Jakarta, inspiras1nusantara, Warga Tionghoa yang berada di kawasan Glodok menggelar karnaval Cap Go Meh Glodok 2016, menempuh jarak 3,5 kilometer dengan arak-arakan sepanjang 1km. Start mulai dari halaman LTC Glodok, sempat dihadiri pihak kementerian Pariwisata dan Wakil Gubernur DKI Djarot Syaiful Hidayat.

Perayaan tersebut terakhir kali diselenggarakan tahun 1962, dan tema karnaval kali ini adalah nasionalisme dalam Cap Go Meh.
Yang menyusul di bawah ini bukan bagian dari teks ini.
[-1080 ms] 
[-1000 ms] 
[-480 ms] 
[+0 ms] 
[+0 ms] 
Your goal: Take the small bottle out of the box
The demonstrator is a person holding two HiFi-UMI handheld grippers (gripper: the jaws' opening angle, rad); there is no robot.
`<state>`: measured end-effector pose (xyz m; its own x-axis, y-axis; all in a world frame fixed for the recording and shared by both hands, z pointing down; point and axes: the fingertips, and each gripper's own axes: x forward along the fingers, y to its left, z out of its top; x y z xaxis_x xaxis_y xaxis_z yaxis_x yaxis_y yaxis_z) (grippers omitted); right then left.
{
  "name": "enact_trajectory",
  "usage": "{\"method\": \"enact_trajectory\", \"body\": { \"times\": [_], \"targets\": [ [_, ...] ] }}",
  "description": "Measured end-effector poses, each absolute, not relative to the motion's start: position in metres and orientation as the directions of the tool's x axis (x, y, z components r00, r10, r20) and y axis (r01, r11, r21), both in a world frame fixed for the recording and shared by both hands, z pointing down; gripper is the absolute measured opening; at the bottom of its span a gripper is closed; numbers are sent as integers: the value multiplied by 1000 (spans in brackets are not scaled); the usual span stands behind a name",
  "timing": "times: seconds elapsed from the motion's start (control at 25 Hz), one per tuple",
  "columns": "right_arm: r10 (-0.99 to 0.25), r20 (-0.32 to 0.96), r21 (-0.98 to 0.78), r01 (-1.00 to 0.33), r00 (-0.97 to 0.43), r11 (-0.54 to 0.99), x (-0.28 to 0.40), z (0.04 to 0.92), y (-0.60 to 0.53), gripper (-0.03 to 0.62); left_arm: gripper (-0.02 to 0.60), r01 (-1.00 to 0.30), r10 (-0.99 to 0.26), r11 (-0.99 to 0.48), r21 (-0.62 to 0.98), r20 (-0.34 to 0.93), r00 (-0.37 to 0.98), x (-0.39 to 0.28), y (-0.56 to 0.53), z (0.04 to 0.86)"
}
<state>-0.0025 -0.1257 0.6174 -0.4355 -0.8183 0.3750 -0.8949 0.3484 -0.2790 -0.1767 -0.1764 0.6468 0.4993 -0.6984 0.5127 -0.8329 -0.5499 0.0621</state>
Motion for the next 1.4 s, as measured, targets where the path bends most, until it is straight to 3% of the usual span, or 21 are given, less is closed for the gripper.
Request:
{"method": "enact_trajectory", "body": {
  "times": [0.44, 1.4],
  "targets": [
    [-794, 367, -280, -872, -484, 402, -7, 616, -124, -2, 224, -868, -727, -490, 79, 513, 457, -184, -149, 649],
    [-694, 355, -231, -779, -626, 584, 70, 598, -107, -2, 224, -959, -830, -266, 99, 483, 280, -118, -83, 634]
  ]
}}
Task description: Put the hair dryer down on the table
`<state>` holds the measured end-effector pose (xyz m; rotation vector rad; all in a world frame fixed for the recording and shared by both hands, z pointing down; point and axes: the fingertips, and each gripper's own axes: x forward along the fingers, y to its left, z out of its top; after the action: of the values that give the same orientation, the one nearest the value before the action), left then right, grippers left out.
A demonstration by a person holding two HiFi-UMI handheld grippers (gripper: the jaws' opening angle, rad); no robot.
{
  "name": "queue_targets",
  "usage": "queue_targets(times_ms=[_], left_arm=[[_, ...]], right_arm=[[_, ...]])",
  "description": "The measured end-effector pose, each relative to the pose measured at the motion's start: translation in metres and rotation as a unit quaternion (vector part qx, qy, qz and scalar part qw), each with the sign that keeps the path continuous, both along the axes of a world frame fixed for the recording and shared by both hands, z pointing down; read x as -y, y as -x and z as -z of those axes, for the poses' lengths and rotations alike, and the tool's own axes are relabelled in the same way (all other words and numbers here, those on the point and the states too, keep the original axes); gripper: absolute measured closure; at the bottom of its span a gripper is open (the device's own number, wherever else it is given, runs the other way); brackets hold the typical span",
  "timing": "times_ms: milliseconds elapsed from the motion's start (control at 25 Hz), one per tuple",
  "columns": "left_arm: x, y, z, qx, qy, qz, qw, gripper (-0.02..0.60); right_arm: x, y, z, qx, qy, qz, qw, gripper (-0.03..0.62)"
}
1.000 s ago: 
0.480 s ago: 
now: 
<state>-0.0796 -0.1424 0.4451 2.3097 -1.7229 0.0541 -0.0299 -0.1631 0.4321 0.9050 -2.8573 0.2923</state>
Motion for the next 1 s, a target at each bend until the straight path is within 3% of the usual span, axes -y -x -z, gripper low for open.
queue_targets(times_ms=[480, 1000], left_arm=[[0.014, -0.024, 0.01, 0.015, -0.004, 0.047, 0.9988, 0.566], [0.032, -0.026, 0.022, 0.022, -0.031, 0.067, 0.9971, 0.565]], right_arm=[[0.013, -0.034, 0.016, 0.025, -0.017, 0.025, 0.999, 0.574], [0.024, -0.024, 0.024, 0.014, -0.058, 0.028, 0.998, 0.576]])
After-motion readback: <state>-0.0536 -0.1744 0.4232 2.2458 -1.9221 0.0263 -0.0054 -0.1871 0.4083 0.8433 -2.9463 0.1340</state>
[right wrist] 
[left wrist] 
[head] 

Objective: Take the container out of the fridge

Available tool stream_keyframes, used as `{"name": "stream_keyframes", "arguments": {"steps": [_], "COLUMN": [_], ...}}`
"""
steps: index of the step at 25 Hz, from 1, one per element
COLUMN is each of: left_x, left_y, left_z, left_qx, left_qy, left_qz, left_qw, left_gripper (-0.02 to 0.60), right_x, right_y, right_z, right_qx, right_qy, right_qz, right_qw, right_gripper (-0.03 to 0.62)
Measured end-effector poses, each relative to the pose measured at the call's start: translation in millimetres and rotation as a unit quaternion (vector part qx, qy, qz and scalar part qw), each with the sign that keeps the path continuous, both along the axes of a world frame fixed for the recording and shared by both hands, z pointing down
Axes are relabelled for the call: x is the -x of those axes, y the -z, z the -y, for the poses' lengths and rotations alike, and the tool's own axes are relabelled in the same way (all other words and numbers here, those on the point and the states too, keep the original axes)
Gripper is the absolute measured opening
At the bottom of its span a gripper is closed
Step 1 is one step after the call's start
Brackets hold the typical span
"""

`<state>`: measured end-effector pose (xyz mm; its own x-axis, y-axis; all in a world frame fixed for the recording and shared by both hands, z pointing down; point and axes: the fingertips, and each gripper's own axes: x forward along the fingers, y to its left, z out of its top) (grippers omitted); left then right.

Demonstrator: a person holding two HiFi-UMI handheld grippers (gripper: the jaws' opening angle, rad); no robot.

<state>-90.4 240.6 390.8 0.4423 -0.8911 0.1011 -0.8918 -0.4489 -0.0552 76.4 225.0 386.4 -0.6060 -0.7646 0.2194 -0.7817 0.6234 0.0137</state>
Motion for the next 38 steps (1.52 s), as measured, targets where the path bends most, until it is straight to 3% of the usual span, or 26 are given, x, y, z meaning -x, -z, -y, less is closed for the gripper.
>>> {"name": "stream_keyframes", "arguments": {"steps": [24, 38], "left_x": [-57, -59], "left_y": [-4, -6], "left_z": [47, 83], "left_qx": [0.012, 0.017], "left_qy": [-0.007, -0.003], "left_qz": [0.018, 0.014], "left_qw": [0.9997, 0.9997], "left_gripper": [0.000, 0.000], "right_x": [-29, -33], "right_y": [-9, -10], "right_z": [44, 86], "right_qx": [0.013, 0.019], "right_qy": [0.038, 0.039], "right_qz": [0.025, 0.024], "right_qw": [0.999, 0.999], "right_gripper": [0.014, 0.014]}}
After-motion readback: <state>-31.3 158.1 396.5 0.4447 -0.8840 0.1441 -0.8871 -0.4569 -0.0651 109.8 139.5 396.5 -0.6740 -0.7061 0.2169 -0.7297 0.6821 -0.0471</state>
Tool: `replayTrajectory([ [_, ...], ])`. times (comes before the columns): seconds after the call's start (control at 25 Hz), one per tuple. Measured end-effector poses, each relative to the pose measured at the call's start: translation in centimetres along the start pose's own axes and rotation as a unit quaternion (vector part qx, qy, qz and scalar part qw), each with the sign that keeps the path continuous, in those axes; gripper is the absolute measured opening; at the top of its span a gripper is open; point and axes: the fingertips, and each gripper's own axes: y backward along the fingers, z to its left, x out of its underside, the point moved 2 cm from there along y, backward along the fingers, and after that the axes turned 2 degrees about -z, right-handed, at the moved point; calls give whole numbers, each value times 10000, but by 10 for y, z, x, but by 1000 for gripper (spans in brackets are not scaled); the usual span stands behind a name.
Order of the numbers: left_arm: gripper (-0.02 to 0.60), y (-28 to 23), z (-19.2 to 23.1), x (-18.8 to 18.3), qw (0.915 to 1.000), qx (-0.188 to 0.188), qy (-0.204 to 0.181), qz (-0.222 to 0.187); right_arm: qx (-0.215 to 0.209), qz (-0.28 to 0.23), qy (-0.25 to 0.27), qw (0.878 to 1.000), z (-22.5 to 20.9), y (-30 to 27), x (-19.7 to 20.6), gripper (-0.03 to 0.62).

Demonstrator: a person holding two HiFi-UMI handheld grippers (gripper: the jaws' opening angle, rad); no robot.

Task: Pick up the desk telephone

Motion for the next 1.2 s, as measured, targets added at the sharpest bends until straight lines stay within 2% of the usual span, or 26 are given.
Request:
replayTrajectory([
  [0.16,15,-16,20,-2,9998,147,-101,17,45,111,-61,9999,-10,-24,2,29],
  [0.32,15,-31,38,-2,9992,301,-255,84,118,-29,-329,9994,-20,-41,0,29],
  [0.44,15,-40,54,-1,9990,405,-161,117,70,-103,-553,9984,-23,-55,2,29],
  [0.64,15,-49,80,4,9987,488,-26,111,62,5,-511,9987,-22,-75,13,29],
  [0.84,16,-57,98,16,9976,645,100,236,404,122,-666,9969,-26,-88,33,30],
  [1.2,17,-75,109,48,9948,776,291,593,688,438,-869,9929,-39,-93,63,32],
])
Acara ini diikuti 2.418 peserta ikut berpartisipasi, juga ada 70 joli membawa patung dewa dari masing-masing klenteng di Jabotabek dan pesisir utara Jawa.

Dari jumlah peserta karnaval ini menjadi yang terbesar di DKI. Diantara joli Ton Pe Kong, ada pula mobil hias Hanoman, kapal Cheng Ho, wayang Potehi, barongsai, marching band dari sekolah Al-Azhar, ondel-ondel, tanjidor, sisingan, rebana biang, enggarng, reog Ponorogo, Cici-Koko, dan Kabasaran Manado.

Kawasan Glodok dan Petak Sembilan sering disebut sebagai Cina town Jakarta, yang sudah ditempati masyarakat Tionghoa sejak masih bernama Jayakarta. Masyarakat ini adalah pendukung utama karnaval Cap Go Meh Glodok, dengan motor utama suhu Tjia Bun Kiat.

Barongsai

“Kami menggelar berbagai acara seni dan budaya dalam menyambut Imlek dan Cap Go Meh. Ini merupakan salah satu upaya melestarikan seni dan budaya di kawasan Glodok. Perayaan Cap Go Meh ini juga merupakan bentuk kecintaan komunitas masyarakat Tionghoa terhadap budaya Tionghoa yang juga merupakan salah satu kebudayaan nusantara, papar Charles Honoris penanggungjawab acara.

Sesuia dengan shio tahun ini, yaitu monyet api, panitia perayaan memilih Hanoman sebagai maskot karnaval. Hanoman adalah pahlawan yang berani, taktis dan mempunyai leadership yang hebat.

Sementara curator karnaval, Jay Wijayanto mengatakan, Mereka juga menampilkan budaya peranakan yang merupakan hasil inkulturasi budaya Cina dengan budaya nusantara selama ratusan tahun, yang meliputi kuliner, pakaian, seni pertunjukan maupun adat istiadat. Pilihan maskot Hanoman adalah salah satu upaya untuk menafsirkan tahun monyet dalam konteks nusantara.linda.